**Exercise:** Ignoring pictures, transcribe exactly the lines between the one containing "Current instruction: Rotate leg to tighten" and the end of the material, both included.

**Data extract:**
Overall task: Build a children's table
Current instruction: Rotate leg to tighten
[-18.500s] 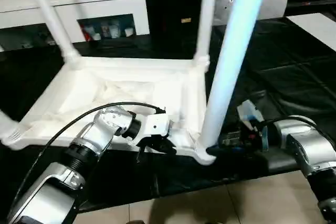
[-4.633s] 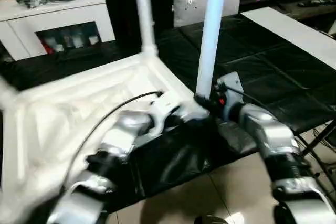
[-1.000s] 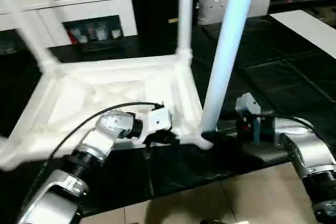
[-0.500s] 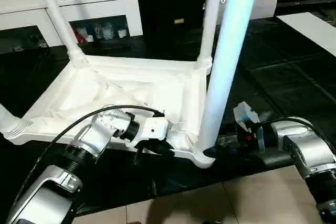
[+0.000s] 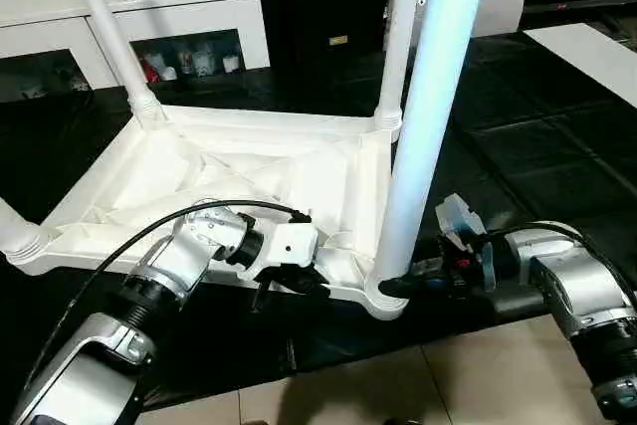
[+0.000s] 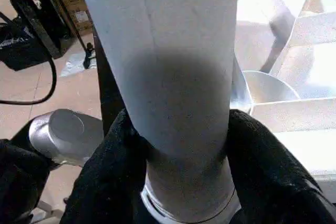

**Solution to this task:**
Current instruction: Rotate leg to tighten
[-18.500s] 
[-4.633s] 
[-1.000s] 
[-0.500s] 
[+0.000s] 
[+0.000s] 

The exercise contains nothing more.